EXERCISE INSTRUCTIONS: Where an image occurs, skip it and print the rest of the records verbatim.

DATA SHOWN Block Start

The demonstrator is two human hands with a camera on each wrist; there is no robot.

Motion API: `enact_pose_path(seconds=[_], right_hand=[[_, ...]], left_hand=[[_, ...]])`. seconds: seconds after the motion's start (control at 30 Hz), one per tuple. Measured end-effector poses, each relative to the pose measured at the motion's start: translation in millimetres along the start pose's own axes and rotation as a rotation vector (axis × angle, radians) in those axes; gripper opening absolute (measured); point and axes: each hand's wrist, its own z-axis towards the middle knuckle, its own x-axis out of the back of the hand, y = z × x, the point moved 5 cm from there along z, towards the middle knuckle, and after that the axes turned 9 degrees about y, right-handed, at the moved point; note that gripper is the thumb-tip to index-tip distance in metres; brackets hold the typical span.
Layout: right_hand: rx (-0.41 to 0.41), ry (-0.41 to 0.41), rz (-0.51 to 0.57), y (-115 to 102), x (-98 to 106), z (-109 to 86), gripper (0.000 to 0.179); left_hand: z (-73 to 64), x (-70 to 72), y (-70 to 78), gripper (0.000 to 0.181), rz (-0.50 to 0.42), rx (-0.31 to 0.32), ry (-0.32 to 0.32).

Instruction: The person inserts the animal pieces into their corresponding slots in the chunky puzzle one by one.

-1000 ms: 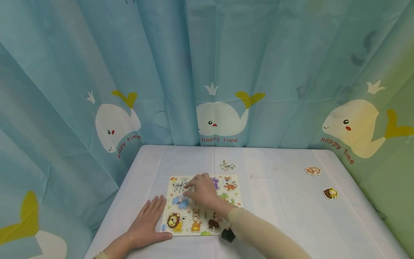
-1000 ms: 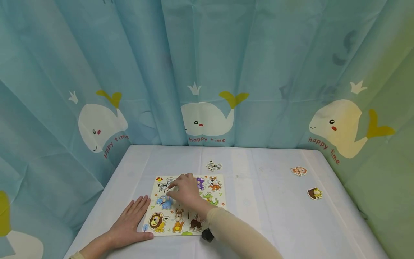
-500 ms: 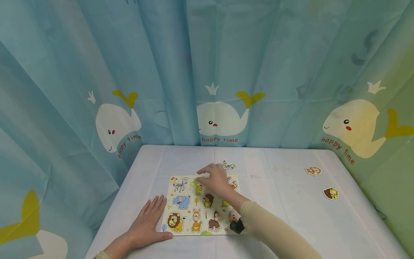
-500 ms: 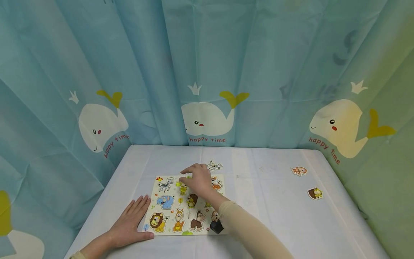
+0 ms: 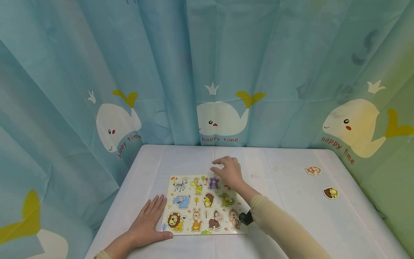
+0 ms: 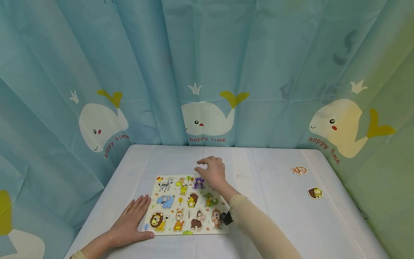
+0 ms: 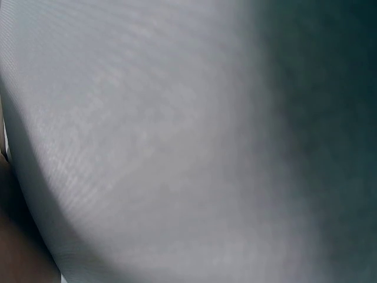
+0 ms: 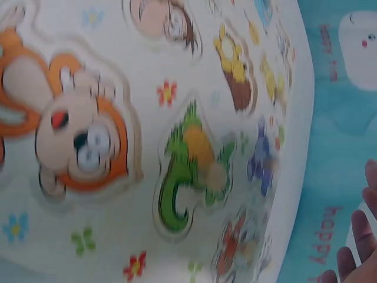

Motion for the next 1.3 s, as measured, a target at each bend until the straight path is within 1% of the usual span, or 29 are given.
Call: enact_pose_path(seconds=[0.17, 0.33, 0.5, 0.67, 0.87, 1.1, 1.3], right_hand=[[-0.065, 0.038, 0.016, 14, 12, 8.3, 0.029], [-0.123, 0.066, 0.008, 28, 21, 12.0, 0.031], [-0.167, 0.081, -0.032, 42, 23, 14.4, 0.033], [-0.185, 0.097, -0.056, 51, 25, 15.8, 0.033], [-0.217, 0.093, -0.092, 64, 22, 15.7, 0.034], [-0.260, 0.081, -0.123, 75, 15, 14.5, 0.035], [-0.282, 0.100, -0.168, 74, 9, 13.1, 0.035]], left_hand=[[0.6, 1.0, 0.0, 0.125, 0.006, -0.003, 0.002], [1.4, 1.4, 0.9, 0.124, -0.013, -0.010, 0.008], [0.8, 0.8, -0.2, 0.124, -0.022, -0.005, 0.016], [0.2, 0.1, 0.2, 0.124, -0.031, -0.009, 0.028], [0.2, -2.1, -1.2, 0.126, -0.023, 0.014, -0.010], [-0.7, -2.5, -2.5, 0.125, -0.002, -0.004, 0.021], [0.1, -2.5, -2.3, 0.126, -0.009, 0.010, -0.012]])
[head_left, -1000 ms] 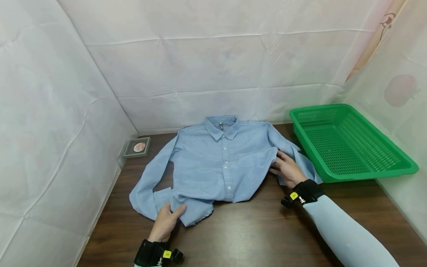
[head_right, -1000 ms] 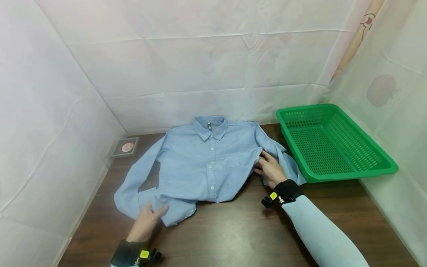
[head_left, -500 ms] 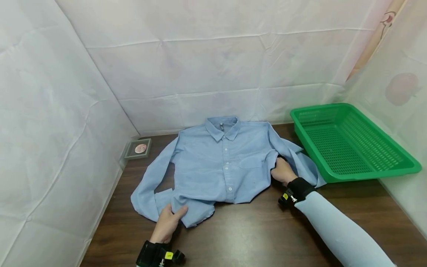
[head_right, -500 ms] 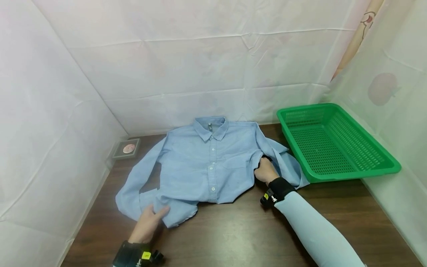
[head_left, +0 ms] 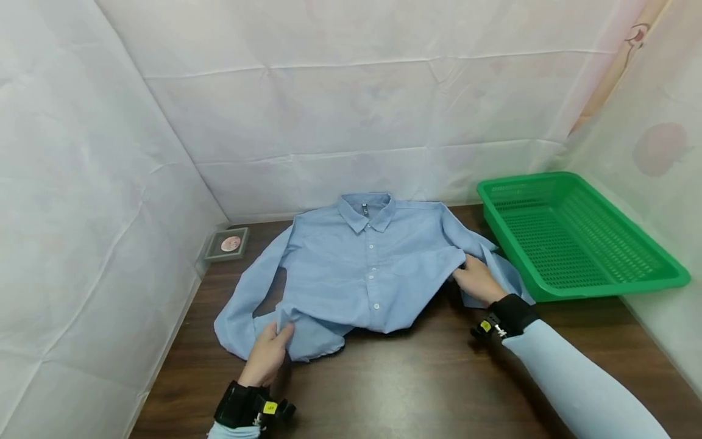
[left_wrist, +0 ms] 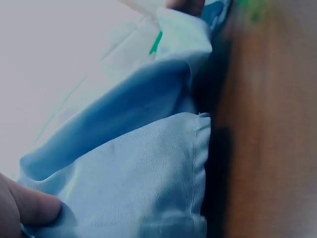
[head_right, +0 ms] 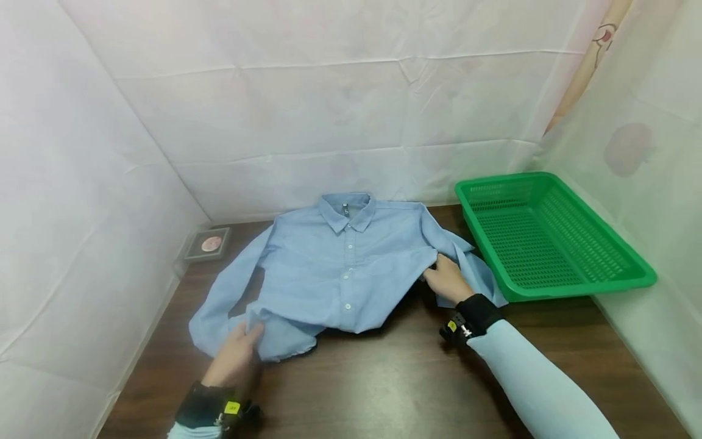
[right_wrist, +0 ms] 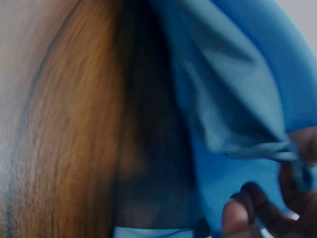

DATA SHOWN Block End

SOLUTION BELOW:
The demonstrator is two human hands with a camera on each wrist; there is no robot.

Motion API: `enact_pose_path(seconds=[_], right_hand=[[_, ...]], left_hand=[[_, ...]])`. seconds: seconds after the motion's start (control at 30 Hz), one per tuple. Measured end-effector poses, each relative to the pose measured at the motion's start: translation in millimetres along the start pose's own axes and rotation as a rotation vector (axis × angle, radians) in those axes; gripper opening absolute (measured); point and axes: each hand's wrist, its own z-axis towards the middle knuckle, its own x-axis out of the back of the hand, y = z × x, the point moved 5 cm from there along z, towards the middle knuckle, and after that the axes turned 9 degrees about y, right-handed, at the moved point; note that gripper is the thumb-tip to index-tip distance in metres; brackets hold the typical span.
Layout: right_hand: rx (-0.41 to 0.41), ry (-0.41 to 0.41), rz (-0.51 to 0.57), y (-115 to 102), x (-98 to 106), z (-109 to 86), gripper (0.000 to 0.179); left_hand: z (-73 to 64), x (-70 to 72), y (-70 to 78), gripper (0.000 to 0.181), rz (-0.50 to 0.42), rx (-0.31 to 0.32), ry (-0.32 to 0.32).

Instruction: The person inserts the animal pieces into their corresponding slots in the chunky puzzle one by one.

-1000 ms: 
-1000 ms: 
-500 ms: 
-500 ms: 
+0 ms: 
+0 ms: 
+0 ms: 
+0 ms: 

Motion for the next 1.3 s, as measured, a target at each bend until the straight path is within 1% of the usual span, or 29 are given.
Call: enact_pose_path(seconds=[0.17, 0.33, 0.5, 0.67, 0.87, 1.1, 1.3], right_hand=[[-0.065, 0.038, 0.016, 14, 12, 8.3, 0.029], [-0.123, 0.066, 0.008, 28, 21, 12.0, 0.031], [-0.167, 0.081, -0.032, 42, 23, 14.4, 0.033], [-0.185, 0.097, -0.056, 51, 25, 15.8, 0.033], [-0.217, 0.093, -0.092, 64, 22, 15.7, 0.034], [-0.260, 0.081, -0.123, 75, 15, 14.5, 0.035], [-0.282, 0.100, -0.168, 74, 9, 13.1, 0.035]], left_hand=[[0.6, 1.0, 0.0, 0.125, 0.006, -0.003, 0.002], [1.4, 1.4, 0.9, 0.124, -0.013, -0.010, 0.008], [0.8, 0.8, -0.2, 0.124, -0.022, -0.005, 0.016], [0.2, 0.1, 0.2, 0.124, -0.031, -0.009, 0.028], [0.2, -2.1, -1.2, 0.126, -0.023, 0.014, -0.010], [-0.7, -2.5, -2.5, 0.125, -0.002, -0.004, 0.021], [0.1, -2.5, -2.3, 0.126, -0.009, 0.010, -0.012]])
[head_left, -1000 ms] 
[head_right, -1000 ms] 
[head_left, -500 ms] 
[head_right, -500 ms] 
[head_left, +0 ms] 
[left_wrist, +0 ms] 
[head_right, +0 ms] 
[right_wrist, +0 ms] 

This concludes the output for the exercise.